Task requirements: Give again, exactly as they appear, only the lines from the one containing "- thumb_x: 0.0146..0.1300" through the last line of the material below.

Information provided:

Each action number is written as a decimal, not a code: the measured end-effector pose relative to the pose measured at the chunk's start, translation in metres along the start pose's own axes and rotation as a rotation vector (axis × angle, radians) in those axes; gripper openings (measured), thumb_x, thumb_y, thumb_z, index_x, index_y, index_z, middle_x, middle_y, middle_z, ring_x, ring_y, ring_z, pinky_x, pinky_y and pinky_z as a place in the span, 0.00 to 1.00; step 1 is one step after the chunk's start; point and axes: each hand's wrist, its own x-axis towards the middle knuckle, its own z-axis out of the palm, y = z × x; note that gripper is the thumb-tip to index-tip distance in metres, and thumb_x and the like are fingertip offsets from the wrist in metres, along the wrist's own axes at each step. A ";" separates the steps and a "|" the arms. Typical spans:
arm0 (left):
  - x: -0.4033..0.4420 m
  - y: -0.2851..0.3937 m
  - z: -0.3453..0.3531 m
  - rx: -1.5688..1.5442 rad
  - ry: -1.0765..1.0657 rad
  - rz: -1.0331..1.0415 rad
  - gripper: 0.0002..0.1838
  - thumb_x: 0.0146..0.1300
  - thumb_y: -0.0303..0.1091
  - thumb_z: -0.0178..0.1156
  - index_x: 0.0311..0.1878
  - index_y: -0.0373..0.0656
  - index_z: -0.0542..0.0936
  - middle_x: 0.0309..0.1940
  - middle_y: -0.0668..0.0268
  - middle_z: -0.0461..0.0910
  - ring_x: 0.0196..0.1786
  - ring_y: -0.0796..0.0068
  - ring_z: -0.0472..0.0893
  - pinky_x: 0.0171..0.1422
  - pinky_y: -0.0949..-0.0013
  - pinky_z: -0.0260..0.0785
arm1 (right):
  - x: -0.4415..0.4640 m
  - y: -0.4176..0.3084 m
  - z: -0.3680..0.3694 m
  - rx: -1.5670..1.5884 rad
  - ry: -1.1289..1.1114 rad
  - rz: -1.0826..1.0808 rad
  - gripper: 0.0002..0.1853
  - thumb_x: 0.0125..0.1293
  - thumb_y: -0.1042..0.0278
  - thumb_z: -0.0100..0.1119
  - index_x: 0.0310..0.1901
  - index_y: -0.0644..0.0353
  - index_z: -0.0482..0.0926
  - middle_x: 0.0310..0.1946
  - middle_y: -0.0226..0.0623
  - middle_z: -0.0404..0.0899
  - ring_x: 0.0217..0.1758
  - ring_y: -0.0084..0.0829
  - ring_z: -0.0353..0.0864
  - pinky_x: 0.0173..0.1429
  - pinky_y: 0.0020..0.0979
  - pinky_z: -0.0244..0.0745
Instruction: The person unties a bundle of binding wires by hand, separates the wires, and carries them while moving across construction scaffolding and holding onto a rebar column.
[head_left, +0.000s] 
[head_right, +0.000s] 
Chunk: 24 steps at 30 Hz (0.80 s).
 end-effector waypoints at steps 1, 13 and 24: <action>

Output for this exercise:
  - thumb_x: 0.0146..0.1300
  - thumb_y: -0.0303..0.1091
  - thumb_z: -0.0178..0.1156
  - index_x: 0.0311..0.1878
  - index_y: -0.0373..0.0656
  - index_z: -0.0542..0.0936
  - middle_x: 0.0309..0.1940
  - middle_y: -0.0668..0.0268
  - middle_z: -0.0461..0.0910
  - ring_x: 0.0196..0.1786
  - ring_y: -0.0796..0.0068
  - ring_z: -0.0472..0.0893
  - pinky_x: 0.0171..0.1422
  - pinky_y: -0.0949..-0.0013
  - pinky_z: -0.0260..0.0785
arm1 (right):
  - x: -0.4415..0.4640 m
  - y: -0.4176..0.3084 m
  - z: -0.3680..0.3694 m
  - rx: -1.5670..1.5884 rad
  - ry: -1.1289..1.1114 rad
  - rz: -1.0826..1.0808 rad
  - gripper: 0.0002..0.1853
  - thumb_x: 0.0125..0.1293
  - thumb_y: -0.1042..0.0278
  - thumb_z: -0.0100..0.1119
  - index_x: 0.0310..0.1901
  - index_y: -0.0644..0.0353
  - index_z: -0.0482..0.0926
  - middle_x: 0.0310..0.1946
  - middle_y: -0.0226..0.0623
  - middle_z: -0.0404..0.0899
  - ring_x: 0.0217..0.1758
  - ring_y: -0.0084..0.0829
  - ring_z: -0.0353..0.0864
  - pinky_x: 0.0173..0.1429
  - pinky_y: 0.0020..0.0979
  - pinky_z: -0.0244..0.0745
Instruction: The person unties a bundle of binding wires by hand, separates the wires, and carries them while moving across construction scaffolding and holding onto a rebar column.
[head_left, +0.000s] 
[head_right, +0.000s] 
Chunk: 24 steps at 30 Hz (0.80 s).
 end-effector waypoints at steps 1, 13 and 24: <action>

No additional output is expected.